[TO DO]:
Could you copy every line of the data that contains the word "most"?

· · · · · · ·

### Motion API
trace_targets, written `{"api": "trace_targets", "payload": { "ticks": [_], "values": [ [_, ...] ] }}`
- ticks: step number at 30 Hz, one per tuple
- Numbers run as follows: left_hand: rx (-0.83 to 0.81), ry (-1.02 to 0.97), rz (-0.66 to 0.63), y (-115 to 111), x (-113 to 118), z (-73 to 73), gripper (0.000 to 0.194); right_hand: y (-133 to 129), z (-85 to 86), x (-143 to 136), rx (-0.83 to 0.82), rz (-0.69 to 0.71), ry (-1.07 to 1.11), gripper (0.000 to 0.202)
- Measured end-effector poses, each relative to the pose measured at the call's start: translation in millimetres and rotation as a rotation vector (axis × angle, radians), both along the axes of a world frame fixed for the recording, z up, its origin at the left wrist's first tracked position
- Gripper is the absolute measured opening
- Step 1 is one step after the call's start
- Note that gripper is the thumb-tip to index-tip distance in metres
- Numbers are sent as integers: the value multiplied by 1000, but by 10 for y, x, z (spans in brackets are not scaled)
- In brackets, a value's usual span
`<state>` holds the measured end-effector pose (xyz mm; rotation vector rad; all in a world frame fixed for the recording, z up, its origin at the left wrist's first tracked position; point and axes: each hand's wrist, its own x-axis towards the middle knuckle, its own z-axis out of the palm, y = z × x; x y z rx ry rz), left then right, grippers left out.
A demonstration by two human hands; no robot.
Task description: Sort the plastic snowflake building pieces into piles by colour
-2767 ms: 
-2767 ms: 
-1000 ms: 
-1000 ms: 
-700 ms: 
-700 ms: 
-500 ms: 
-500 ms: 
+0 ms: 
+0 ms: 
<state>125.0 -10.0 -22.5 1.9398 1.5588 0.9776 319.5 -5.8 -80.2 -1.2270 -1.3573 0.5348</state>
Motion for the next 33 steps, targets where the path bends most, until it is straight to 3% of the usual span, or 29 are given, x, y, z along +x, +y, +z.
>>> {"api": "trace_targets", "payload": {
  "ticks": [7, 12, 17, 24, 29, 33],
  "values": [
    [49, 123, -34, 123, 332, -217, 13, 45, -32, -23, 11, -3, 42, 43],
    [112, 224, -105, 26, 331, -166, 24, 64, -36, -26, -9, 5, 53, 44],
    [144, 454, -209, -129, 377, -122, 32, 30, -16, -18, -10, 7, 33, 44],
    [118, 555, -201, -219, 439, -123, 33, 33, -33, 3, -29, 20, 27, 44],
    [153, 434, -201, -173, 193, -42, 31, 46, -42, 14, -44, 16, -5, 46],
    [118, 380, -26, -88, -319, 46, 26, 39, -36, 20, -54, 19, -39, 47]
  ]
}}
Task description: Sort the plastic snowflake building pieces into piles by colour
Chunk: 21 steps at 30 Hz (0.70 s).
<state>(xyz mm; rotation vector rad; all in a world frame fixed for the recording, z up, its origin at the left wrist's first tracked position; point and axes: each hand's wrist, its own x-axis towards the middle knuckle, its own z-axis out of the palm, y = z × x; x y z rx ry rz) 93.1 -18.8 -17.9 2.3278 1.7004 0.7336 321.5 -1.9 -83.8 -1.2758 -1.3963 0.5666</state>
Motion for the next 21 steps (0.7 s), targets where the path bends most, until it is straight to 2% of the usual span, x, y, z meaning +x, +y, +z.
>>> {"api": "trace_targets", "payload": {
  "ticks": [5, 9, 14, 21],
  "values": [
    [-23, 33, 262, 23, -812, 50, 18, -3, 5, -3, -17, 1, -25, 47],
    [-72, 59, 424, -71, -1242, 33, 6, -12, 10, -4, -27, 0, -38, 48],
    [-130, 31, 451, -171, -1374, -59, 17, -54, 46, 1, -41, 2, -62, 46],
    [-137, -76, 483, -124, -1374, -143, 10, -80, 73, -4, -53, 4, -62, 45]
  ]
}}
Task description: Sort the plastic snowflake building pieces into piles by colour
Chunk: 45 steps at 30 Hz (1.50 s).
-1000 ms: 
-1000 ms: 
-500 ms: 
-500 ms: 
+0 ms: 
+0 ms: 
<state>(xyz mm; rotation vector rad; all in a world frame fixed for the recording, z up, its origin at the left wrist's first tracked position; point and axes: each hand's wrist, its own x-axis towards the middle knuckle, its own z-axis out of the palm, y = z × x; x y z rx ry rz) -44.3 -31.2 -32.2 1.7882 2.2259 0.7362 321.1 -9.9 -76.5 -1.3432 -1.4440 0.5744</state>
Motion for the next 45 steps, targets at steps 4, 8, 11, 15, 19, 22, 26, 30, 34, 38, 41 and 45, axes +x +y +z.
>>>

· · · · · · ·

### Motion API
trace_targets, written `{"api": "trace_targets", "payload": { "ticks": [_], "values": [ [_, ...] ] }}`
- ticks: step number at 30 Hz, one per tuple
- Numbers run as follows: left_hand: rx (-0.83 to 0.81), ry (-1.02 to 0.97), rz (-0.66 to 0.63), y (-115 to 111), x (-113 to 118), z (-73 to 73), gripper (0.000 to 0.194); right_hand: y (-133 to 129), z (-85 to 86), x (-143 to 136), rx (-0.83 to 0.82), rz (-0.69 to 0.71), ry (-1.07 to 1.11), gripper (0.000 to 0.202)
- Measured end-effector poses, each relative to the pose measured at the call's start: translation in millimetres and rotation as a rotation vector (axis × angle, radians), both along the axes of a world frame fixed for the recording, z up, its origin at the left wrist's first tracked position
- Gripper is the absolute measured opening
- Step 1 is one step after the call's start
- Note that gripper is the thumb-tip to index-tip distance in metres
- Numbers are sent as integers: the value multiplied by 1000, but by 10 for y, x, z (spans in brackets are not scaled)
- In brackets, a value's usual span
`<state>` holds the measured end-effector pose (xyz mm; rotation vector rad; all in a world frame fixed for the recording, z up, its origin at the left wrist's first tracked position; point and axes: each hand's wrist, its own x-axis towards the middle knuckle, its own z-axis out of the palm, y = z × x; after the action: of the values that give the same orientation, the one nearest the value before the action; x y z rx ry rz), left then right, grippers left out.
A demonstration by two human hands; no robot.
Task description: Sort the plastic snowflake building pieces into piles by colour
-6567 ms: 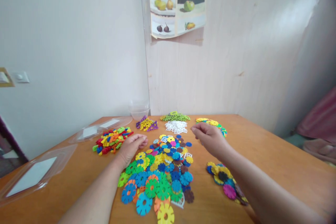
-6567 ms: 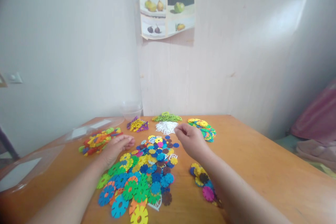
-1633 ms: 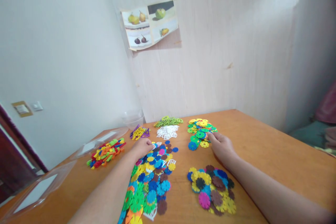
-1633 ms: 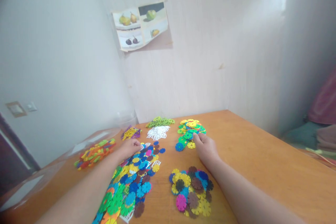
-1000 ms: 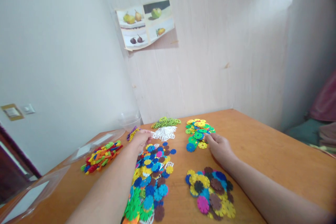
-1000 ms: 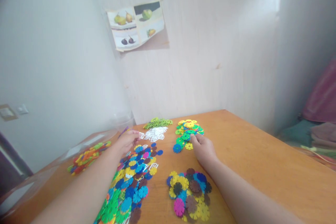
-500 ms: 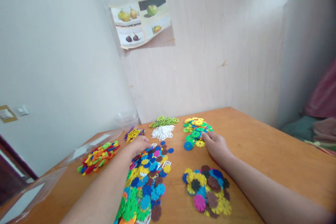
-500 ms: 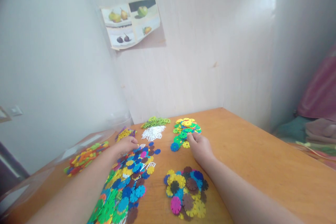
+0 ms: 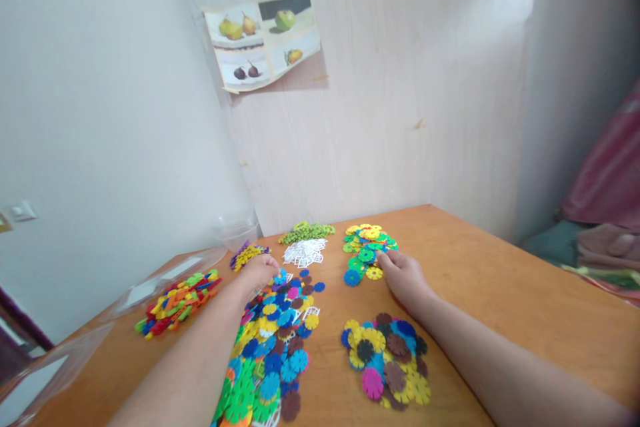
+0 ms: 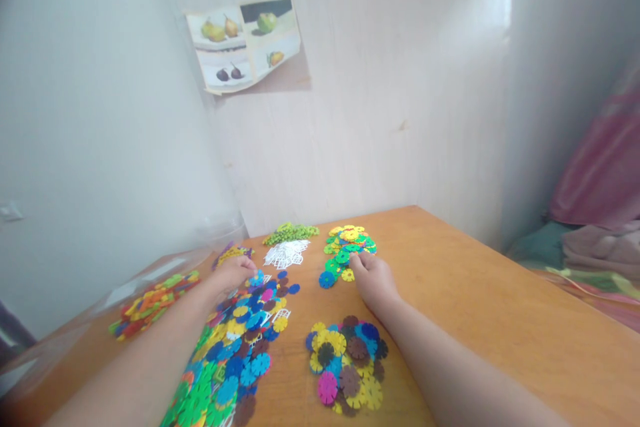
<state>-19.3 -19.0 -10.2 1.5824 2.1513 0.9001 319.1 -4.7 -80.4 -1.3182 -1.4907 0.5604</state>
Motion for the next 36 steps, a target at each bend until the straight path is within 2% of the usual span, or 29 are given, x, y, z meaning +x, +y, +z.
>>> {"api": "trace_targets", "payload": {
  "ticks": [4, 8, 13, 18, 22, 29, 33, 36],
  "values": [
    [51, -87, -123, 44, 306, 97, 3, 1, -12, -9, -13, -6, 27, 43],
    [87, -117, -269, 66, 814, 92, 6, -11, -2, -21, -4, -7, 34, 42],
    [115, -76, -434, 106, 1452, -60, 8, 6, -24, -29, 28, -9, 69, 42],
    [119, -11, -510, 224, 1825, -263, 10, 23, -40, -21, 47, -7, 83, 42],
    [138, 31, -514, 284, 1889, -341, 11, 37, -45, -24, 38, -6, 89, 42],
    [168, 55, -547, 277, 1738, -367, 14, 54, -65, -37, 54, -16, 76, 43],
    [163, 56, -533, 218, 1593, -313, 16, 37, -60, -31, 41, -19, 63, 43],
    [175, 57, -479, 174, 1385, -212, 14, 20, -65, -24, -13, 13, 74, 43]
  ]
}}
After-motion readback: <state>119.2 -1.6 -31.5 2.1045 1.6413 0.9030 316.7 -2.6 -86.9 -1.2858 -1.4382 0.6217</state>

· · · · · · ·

[WRITTEN RESPONSE]:
Motion for the next 33 steps, targets where the path bends most, until it is straight to 3% of the usual span, or 29 are given, x, y, z along +x, +y, +z.
Motion for the next 21 steps (0.7 s), targets where the path bends most, until it is straight to 2% of the usual span, x, y, z meaning +x, +y, +z.

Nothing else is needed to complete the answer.